Greatest Common Factor Word Problems

A car dealer has 16 Ford Mustangs and 24 Chevrolet Camaros on the lot. The dealer wants to arrange the cars in sections so that each section has the same number of Ford Mustangs and Chevrolet Camaros. What is the greatest number of sections that can be formed?

To find the greatest number of sections that can be formed, you need to find the greatest common factor (GCF) of 16 and 24. The prime factorization of 16 is 2 × 2 × 2 × 2, and the prime factorization of 24 is 2 × 2 × 2 × 3. The common prime factors are 2, 2, and 2. So, the GCF is 2 × 2 × 2 = 8. By dividing both the number of Ford Mustangs and Chevrolet Camaros by the GCF, we get 16 ÷ 8 = 2 Ford Mustangs and 24 ÷ 8 = 3 Chevrolet Camaros per section. Therefore, the greatest number of sections that can be formed is 8, with each section having 2 Ford Mustangs and 3 Chevrolet Camaros.

Emma wants to divide her collection of 24 marbles and 36 buttons equally among her friends. What is the largest number of friends she can have if each friend should receive the same number of marbles and buttons?

To find the largest number of friends Emma can have, you need to find the greatest common factor (GCF) of 24 and 36. The prime factorization of 24 is 2 × 2 × 2 × 3, and the prime factorization of 36 is 2 × 2 × 3 × 3. The common prime factors are 2, 2, and 3, so the GCF is 2 × 2 × 3 = 12. Therefore, Emma can have a maximum of 12 friends. By dividing both numbers by the GCF, you get 24 ÷ 12 = 2 marbles and 36 ÷ 12 = 3 buttons for each friend. 

A grocery store has 60 bags of apples and 72 bags of oranges.

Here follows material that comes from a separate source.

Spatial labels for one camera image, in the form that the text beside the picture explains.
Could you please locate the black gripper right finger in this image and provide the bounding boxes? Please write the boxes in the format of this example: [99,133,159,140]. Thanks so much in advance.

The store wants to arrange them on display tables so that each table has the same number of apples and oranges. What is the greatest number of tables that can be formed?

 To find the greatest number of tables that can be formed, you need to find the greatest common factor (GCF) of 60 and 72. The prime factorization of 60 is 2 × 2 × 3 × 5, and the prime factorization of 72 is 2 × 2 × 2 × 3 × 3. The common prime factors are 2, 2, and 3. So, the GCF is 2 × 2 × 3 = 12. By dividing both the number of bags of apples and oranges by the GCF, you get 60 ÷ 12 = 5 bags of apples and 72 ÷ 12 = 6 bags of oranges per table. Therefore, the greatest number of tables that can be formed is 12, with each table having 5 bags of apples and 6 bags of oranges.

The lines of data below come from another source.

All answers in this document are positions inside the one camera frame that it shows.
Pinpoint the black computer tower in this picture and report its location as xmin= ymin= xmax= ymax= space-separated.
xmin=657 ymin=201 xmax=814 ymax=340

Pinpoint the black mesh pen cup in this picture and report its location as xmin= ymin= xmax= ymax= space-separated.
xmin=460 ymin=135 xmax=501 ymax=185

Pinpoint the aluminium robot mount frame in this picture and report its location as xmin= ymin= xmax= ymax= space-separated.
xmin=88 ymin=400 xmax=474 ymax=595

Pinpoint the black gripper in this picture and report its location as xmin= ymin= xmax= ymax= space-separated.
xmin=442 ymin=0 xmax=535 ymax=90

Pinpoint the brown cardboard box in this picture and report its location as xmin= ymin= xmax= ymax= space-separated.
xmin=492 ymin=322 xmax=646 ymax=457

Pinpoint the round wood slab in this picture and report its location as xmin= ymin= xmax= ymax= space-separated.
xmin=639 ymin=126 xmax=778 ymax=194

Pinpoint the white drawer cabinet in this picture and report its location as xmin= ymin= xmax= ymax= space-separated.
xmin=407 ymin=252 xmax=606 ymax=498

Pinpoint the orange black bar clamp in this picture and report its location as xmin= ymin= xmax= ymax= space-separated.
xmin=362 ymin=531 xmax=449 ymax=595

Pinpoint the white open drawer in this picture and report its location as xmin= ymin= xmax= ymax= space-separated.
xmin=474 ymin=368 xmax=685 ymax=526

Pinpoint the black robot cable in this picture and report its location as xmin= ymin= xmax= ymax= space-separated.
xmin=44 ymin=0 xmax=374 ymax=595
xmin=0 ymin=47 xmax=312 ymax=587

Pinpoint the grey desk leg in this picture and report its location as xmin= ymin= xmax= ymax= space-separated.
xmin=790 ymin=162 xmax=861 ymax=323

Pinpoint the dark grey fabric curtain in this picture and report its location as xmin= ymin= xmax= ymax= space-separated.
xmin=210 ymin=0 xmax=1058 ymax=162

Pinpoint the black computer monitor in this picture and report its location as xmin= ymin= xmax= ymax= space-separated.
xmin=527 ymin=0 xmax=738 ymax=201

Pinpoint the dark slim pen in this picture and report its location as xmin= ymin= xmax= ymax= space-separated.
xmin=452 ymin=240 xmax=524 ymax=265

John wants to share his 30 baseball cards and 45 basketball cards equally with his friends. What is the maximum number of friends John can have if each friend should receive the same number of baseball cards and basketball cards?

To find the maximum number of friends John can have, you need to find the GCF of 30 and 45. The prime factorization of 30 is 2 × 3 × 5, and the prime factorization of 45 is 3 × 3 × 5. The common prime factors are 3 and 5, so the GCF is 3 × 5 = 15. Therefore, John can have a maximum of 5 friends. By dividing both numbers by the GCF, you get 30 ÷ 15 = 2 baseball cards and 45 ÷ 15 = 3 basketball cards for each friend.

Mark has a 96-inch long rope and a 120-inch long rope. He wants to cut them into equal-sized pieces. What is the largest length of each piece that Mark can have?

To find the largest length of each piece that Mark can have, you need to find the greatest common factor (GCF) of 96 and 120. The prime factorization of 96 is 2 × 2 × 2 × 2 × 2 × 3, and the prime factorization of 120 is 2 × 2 × 2 × 3 × 5. The common prime factors are 2, 2, 2, and 3, so the GCF is 2 × 2 × 2 × 3 = 24. Therefore, Mark can have pieces of length 24 inches.